Exercise aim ▸ Print verbatim the opening line of the material and every subsequent line through the one containing "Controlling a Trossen".

** Opening Collected material block **

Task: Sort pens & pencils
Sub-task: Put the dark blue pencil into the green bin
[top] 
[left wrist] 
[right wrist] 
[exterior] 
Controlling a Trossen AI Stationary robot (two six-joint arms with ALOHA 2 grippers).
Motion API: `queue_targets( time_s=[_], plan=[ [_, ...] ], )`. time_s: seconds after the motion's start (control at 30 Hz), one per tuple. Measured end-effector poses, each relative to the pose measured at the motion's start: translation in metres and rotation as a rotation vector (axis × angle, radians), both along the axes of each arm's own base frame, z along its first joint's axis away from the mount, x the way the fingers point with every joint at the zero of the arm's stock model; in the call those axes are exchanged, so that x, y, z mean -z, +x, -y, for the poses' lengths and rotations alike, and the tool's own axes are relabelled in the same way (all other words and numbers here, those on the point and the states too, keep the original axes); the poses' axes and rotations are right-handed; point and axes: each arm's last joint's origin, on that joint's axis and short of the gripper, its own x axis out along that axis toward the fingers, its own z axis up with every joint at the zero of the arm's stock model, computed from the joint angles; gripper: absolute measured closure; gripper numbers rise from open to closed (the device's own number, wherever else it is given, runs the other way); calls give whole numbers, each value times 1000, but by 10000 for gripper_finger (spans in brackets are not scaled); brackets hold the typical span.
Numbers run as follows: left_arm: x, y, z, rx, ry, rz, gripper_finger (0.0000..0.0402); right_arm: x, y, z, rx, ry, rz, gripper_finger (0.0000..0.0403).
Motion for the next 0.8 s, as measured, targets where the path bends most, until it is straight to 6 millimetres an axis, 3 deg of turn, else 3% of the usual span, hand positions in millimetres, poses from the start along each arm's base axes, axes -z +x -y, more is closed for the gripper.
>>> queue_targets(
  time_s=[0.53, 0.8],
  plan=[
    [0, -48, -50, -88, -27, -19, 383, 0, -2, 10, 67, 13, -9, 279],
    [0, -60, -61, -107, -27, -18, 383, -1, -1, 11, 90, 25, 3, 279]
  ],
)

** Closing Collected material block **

Answer ▸
Task: Sort pens & pencils
Sub-task: Put the dark blue pencil into the green bin
[top] 
[left wrist] 
[right wrist] 
[exterior] 
Controlling a Trossen AI Stationary robot (two six-joint arms with ALOHA 2 grippers).

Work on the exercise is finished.